The Ligier JS41 was a Formula One car designed by Frank Dernie for use by the Ligier team in the 1995 Formula One World Championship. The car was powered by the 3-litre Mugen-Honda MF-301 V10 engine. The number 26 car was driven by Frenchman Olivier Panis while, at the insistence of Mugen, the number 25 car was shared between Englishman Martin Brundle and Japan's Aguri Suzuki. Another Frenchman, Franck Lagorce, served as the team's test driver. The team's main sponsor was Gitanes.

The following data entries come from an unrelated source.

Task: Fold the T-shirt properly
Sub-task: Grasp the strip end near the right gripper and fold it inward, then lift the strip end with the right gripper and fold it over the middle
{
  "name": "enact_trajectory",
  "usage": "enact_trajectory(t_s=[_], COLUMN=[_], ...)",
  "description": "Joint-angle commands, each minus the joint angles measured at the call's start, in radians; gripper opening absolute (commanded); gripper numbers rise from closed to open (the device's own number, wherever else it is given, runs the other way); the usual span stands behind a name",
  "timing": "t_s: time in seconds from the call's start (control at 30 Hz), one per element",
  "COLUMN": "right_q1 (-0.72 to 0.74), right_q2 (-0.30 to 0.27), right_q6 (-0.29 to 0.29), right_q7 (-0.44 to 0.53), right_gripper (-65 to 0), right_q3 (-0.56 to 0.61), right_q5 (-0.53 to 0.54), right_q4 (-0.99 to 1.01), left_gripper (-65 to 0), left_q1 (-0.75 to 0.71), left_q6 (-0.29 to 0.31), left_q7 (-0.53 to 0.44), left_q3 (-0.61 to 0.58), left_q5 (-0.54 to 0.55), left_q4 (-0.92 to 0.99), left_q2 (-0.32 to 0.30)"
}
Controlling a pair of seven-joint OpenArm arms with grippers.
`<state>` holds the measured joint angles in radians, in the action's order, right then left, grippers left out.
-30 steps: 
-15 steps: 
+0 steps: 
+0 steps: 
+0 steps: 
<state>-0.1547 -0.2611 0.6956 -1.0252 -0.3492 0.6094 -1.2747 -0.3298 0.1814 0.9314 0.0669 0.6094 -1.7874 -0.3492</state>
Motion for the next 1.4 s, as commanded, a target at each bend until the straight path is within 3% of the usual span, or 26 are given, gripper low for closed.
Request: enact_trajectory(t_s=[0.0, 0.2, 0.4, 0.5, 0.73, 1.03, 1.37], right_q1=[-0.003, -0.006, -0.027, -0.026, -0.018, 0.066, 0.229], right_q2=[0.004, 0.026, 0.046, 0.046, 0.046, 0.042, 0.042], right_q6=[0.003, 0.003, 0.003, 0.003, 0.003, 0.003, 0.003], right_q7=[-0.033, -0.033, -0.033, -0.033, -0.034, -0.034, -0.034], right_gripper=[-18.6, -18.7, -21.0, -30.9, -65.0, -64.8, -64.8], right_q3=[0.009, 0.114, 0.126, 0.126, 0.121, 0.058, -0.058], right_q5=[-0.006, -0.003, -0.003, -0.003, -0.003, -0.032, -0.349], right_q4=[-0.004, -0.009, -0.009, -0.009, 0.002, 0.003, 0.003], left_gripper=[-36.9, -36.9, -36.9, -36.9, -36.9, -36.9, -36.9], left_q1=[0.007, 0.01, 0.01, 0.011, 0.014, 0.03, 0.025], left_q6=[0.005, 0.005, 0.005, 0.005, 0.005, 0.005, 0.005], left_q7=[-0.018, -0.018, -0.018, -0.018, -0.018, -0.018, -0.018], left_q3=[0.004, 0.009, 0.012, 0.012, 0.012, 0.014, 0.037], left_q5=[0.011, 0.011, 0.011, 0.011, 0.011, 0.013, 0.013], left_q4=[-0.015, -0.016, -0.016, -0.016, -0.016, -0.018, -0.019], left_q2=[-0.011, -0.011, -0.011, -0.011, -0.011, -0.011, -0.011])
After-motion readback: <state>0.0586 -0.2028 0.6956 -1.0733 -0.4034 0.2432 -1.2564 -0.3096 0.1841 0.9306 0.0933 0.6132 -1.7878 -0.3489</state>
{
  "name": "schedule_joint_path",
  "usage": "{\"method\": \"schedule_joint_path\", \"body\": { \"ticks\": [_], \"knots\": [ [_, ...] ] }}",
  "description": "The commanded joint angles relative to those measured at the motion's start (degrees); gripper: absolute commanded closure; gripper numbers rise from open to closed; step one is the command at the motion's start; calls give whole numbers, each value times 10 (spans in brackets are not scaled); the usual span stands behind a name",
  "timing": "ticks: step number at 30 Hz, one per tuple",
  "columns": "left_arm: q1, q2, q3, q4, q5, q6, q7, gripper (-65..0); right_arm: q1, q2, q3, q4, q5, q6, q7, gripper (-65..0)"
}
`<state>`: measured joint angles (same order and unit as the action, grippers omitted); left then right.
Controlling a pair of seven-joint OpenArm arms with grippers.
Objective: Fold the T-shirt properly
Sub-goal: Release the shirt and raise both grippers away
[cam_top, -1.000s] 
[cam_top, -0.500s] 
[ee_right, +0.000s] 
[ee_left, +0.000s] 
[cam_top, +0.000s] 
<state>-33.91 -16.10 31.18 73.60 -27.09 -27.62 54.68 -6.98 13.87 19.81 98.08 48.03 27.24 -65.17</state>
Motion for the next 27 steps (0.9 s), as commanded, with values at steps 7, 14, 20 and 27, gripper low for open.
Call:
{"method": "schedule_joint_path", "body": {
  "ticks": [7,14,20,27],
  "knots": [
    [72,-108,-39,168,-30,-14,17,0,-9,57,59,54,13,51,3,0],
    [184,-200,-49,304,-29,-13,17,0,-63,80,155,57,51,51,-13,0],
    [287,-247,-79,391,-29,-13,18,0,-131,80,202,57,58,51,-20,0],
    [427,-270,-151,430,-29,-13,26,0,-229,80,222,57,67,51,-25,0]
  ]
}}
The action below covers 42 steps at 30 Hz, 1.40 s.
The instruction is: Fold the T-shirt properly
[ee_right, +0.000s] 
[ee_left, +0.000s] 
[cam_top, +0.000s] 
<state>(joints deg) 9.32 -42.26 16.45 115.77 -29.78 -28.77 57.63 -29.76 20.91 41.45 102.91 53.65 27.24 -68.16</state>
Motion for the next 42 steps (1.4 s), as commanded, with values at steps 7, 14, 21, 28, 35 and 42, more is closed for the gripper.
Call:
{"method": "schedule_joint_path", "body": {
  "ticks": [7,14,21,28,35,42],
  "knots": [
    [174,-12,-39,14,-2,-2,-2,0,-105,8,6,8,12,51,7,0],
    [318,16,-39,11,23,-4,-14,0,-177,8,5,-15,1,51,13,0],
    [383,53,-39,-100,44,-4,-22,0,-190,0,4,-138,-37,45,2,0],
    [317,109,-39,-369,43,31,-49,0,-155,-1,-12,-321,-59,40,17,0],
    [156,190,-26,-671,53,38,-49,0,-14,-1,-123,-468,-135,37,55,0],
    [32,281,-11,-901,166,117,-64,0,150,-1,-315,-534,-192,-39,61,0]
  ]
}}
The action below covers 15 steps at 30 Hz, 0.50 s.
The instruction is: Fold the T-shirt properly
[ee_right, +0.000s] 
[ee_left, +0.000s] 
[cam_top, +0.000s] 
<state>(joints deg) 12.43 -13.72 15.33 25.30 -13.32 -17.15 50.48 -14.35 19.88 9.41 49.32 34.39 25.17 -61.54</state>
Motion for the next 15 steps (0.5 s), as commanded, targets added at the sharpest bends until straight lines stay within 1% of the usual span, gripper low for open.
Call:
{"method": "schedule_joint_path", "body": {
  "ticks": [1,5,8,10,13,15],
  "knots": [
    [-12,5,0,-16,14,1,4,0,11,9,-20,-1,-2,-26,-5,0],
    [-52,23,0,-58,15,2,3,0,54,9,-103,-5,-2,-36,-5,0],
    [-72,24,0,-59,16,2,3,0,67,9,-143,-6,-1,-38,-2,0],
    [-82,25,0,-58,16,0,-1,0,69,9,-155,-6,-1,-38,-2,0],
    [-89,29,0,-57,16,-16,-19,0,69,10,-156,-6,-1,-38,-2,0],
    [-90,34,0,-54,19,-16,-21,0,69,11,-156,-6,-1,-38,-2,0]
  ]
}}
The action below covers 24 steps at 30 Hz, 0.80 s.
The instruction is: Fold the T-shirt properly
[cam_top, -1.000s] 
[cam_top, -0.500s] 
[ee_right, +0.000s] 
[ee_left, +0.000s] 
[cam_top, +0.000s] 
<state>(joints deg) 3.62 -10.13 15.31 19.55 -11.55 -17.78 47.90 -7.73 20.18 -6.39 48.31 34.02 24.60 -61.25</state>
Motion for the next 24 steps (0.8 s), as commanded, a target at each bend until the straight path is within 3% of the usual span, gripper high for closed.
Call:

Design-wise, the JS41 bore a striking resemblance to the Benetton B195. At the start of 1995, Ligier was part-owned by Benetton's director, Flavio Briatore. Briatore transferred the Renault engines Ligier had used for the previous three years to Benetton, in turn convincing Mugen to supply Ligier instead of Minardi. During the season, Briatore sold his shares in Ligier to Tom Walkinshaw, Benetton's engineering director. As a result, the JS41 was one of the most competitive Ligiers in years which allowed Brundle and Panis to regularly fight for points in races.

A JS41 chassis was later bought by Bridgestone to test the Japanese company's tyres prior to its entry into Formula One in .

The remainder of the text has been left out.